• _Work instruction_
Reproduce the entries. Match every word.

• _Data_
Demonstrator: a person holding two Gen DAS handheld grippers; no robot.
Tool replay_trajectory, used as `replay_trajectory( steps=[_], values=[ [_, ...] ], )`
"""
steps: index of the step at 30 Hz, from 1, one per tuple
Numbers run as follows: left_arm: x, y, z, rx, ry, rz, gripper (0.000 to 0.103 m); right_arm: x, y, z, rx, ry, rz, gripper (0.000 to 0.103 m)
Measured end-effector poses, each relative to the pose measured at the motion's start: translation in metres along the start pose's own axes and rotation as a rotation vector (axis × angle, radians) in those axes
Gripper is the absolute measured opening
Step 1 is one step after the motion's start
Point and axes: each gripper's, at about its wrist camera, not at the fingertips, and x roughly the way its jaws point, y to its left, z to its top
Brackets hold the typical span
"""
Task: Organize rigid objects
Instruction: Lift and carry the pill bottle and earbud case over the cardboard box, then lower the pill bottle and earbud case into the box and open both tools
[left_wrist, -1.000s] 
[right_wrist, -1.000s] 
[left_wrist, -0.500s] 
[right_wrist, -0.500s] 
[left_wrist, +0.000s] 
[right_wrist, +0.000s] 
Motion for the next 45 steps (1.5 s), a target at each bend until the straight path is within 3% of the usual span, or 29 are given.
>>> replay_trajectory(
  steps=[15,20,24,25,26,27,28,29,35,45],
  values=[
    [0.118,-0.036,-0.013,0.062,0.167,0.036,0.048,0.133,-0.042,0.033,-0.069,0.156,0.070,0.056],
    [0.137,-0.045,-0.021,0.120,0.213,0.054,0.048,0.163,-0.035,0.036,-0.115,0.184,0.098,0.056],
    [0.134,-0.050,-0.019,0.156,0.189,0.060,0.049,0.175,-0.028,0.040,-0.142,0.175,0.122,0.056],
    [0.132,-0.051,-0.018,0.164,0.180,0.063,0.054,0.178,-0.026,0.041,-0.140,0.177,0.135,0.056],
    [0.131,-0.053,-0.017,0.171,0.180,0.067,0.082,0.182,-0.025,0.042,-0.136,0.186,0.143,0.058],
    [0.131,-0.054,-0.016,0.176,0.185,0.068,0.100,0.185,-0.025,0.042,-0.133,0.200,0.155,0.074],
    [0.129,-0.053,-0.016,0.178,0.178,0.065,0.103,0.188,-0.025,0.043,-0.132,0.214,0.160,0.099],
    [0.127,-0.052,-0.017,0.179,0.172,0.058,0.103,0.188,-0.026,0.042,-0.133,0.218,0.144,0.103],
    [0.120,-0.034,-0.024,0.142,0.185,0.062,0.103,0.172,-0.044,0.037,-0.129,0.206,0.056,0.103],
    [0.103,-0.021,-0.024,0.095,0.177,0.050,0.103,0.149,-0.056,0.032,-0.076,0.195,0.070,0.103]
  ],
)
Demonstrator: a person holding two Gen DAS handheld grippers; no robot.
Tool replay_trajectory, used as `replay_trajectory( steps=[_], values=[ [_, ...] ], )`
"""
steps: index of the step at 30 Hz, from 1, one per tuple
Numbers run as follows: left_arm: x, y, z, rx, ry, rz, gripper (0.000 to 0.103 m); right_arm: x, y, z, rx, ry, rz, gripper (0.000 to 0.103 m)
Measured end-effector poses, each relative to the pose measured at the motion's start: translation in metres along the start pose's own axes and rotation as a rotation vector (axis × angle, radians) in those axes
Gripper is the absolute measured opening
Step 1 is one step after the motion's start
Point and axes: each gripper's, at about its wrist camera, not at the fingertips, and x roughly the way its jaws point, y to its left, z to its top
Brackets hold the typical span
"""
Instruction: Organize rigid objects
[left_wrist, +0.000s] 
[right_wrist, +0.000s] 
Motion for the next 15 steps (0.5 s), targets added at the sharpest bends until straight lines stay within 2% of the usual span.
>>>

• _Result of the exercise_
Demonstrator: a person holding two Gen DAS handheld grippers; no robot.
Tool replay_trajectory, used as `replay_trajectory( steps=[_], values=[ [_, ...] ], )`
"""
steps: index of the step at 30 Hz, from 1, one per tuple
Numbers run as follows: left_arm: x, y, z, rx, ry, rz, gripper (0.000 to 0.103 m); right_arm: x, y, z, rx, ry, rz, gripper (0.000 to 0.103 m)
Measured end-effector poses, each relative to the pose measured at the motion's start: translation in metres along the start pose's own axes and rotation as a rotation vector (axis × angle, radians) in those axes
Gripper is the absolute measured opening
Step 1 is one step after the motion's start
Point and axes: each gripper's, at about its wrist camera, not at the fingertips, and x roughly the way its jaws point, y to its left, z to its top
Brackets hold the typical span
"""
Task: Organize rigid objects
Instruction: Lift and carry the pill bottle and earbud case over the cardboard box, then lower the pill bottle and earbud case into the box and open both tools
[left_wrist, -1.000s] 
[right_wrist, -1.000s] 
[left_wrist, -0.500s] 
[right_wrist, -0.500s] 
[left_wrist, +0.000s] 
[right_wrist, +0.000s] 
Motion for the next 45 steps (1.5 s), a target at each bend until the straight path is within 3% of the usual span, or 29 are given.
>>> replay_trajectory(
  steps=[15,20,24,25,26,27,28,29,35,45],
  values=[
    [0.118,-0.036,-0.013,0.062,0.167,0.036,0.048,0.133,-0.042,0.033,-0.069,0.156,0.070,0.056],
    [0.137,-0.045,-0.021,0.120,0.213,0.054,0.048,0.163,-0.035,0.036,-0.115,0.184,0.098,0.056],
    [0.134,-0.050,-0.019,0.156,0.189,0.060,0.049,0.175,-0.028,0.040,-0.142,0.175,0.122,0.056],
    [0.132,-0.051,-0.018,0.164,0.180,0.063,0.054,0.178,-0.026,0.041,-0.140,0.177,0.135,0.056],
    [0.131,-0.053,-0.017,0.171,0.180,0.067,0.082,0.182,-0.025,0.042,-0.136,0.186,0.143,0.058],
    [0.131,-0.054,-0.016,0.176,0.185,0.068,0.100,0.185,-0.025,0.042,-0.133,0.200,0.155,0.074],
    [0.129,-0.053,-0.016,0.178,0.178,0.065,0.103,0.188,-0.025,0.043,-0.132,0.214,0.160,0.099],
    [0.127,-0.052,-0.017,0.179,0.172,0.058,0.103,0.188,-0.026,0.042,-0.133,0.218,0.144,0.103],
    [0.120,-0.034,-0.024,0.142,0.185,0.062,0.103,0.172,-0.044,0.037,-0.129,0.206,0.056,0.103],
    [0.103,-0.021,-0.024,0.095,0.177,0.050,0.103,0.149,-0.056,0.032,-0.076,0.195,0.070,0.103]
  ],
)
Demonstrator: a person holding two Gen DAS handheld grippers; no robot.
Tool replay_trajectory, used as `replay_trajectory( steps=[_], values=[ [_, ...] ], )`
"""
steps: index of the step at 30 Hz, from 1, one per tuple
Numbers run as follows: left_arm: x, y, z, rx, ry, rz, gripper (0.000 to 0.103 m); right_arm: x, y, z, rx, ry, rz, gripper (0.000 to 0.103 m)
Measured end-effector poses, each relative to the pose measured at the motion's start: translation in metres along the start pose's own axes and rotation as a rotation vector (axis × angle, radians) in those axes
Gripper is the absolute measured opening
Step 1 is one step after the motion's start
Point and axes: each gripper's, at about its wrist camera, not at the fingertips, and x roughly the way its jaws point, y to its left, z to its top
Brackets hold the typical span
"""
Instruction: Organize rigid objects
[left_wrist, +0.000s] 
[right_wrist, +0.000s] 
Motion for the next 15 steps (0.5 s), targets added at the sharpest bends until straight lines stay within 2% of the usual span.
>>>

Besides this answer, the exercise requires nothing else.